* _Task description_: For each line of the listing that contains "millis", make a copy and return it.

* _Given data_:
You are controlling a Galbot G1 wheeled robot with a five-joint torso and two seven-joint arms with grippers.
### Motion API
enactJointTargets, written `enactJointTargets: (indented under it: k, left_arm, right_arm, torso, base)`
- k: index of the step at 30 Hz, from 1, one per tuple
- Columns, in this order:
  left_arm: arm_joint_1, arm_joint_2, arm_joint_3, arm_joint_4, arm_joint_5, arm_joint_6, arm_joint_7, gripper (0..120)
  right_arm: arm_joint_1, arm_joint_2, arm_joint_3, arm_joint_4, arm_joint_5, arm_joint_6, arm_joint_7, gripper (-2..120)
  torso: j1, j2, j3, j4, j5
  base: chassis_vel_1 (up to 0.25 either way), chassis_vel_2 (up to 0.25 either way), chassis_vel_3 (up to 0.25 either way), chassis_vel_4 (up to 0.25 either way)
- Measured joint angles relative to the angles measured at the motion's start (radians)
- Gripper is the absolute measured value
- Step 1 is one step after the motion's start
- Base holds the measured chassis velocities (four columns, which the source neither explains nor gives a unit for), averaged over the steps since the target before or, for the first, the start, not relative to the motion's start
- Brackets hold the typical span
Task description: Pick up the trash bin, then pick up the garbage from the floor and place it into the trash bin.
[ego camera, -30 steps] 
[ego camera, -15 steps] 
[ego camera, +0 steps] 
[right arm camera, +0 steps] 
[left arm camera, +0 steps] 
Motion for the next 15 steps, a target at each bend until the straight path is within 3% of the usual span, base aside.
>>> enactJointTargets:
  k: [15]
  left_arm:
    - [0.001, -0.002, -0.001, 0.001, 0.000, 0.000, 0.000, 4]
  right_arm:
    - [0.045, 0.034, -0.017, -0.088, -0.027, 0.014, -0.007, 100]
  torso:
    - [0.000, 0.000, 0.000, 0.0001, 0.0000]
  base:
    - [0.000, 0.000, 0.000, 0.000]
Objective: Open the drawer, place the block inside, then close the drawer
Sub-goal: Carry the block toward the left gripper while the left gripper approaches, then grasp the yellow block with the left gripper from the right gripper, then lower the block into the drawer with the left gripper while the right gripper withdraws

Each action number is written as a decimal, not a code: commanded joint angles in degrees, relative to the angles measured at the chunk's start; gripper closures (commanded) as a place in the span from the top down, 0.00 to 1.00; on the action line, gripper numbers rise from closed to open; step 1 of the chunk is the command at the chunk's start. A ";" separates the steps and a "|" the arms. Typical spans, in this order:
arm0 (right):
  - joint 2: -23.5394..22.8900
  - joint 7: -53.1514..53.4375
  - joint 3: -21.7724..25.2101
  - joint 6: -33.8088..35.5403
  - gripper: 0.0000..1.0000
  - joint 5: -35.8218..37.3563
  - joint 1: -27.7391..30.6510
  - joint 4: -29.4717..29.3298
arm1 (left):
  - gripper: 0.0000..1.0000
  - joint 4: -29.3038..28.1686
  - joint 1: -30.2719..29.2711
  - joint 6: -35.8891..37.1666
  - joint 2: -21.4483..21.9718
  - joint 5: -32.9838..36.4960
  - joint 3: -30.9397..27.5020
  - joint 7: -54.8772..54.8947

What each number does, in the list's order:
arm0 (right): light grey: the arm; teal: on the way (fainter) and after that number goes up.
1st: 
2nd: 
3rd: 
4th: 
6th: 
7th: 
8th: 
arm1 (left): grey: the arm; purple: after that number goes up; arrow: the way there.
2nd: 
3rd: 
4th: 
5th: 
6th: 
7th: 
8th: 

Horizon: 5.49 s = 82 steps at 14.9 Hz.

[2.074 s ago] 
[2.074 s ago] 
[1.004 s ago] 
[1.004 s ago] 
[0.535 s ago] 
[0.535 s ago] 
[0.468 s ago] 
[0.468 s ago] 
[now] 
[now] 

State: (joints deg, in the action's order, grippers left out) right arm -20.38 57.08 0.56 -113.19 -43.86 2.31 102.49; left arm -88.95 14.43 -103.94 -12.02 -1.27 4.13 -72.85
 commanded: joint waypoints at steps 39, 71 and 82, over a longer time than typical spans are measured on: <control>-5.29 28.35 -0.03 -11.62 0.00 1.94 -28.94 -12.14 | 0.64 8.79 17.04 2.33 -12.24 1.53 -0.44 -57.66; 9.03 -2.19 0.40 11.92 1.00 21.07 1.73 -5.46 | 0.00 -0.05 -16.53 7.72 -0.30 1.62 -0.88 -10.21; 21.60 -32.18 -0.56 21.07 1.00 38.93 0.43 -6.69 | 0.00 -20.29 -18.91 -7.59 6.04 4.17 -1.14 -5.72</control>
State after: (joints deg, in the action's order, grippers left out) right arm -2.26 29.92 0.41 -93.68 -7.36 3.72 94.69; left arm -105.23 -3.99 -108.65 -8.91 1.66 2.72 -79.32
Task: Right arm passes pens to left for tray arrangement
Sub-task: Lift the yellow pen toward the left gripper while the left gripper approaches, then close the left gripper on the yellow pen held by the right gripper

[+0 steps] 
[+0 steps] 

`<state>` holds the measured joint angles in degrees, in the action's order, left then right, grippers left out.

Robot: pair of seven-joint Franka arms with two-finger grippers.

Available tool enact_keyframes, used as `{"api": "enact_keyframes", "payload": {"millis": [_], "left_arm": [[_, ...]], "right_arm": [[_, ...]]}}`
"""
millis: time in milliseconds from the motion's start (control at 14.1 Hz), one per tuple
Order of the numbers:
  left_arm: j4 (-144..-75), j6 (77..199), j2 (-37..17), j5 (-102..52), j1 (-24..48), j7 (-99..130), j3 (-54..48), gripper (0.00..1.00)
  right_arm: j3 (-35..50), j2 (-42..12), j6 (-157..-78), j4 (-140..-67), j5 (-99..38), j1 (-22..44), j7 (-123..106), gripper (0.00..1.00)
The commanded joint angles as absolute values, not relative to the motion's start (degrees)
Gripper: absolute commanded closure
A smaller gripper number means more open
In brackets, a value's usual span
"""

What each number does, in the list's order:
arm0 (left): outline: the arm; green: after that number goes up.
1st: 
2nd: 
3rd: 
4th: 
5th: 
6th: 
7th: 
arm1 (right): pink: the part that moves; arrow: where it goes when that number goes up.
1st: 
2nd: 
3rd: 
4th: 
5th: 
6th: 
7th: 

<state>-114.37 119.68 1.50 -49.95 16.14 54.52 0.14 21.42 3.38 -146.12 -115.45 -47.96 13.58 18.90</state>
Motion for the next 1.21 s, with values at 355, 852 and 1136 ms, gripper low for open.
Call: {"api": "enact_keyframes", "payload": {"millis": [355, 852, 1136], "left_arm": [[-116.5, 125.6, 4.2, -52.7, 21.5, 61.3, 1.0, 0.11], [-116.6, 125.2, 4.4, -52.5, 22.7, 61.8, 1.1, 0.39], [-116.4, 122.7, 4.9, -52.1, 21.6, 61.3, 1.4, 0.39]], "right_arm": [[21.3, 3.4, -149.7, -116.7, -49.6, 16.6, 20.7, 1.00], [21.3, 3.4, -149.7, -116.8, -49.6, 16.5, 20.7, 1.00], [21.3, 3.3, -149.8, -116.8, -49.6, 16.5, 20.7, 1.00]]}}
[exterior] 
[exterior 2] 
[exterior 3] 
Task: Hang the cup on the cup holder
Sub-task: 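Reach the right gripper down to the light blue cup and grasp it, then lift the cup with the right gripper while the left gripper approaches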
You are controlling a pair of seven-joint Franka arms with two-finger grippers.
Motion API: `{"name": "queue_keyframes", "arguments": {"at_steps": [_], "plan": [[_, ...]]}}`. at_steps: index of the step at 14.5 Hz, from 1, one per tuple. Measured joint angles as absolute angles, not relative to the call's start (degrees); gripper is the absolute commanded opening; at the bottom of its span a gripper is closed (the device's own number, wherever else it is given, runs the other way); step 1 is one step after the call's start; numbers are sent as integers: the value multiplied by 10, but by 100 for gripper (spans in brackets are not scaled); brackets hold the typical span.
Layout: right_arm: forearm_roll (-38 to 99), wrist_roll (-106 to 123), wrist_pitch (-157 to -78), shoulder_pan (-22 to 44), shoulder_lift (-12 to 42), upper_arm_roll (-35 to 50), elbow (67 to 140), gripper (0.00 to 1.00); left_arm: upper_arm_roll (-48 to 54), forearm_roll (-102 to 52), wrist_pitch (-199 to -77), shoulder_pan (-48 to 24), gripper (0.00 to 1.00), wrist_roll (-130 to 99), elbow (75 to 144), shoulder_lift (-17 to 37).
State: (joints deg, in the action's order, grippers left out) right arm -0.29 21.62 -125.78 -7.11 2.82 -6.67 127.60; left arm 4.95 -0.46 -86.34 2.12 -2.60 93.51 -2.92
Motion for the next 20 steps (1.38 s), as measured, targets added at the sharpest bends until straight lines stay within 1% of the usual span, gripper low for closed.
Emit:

* _Written solution_:
Available tool enact_keyframes, used as `{"api": "enact_keyframes", "payload": {"millis": [_], "left_arm": [[_, ...]], "right_arm": [[_, ...]]}}`
millis: time in milliseconds from the motion's start (control at 14.1 Hz), one per tuple
Call: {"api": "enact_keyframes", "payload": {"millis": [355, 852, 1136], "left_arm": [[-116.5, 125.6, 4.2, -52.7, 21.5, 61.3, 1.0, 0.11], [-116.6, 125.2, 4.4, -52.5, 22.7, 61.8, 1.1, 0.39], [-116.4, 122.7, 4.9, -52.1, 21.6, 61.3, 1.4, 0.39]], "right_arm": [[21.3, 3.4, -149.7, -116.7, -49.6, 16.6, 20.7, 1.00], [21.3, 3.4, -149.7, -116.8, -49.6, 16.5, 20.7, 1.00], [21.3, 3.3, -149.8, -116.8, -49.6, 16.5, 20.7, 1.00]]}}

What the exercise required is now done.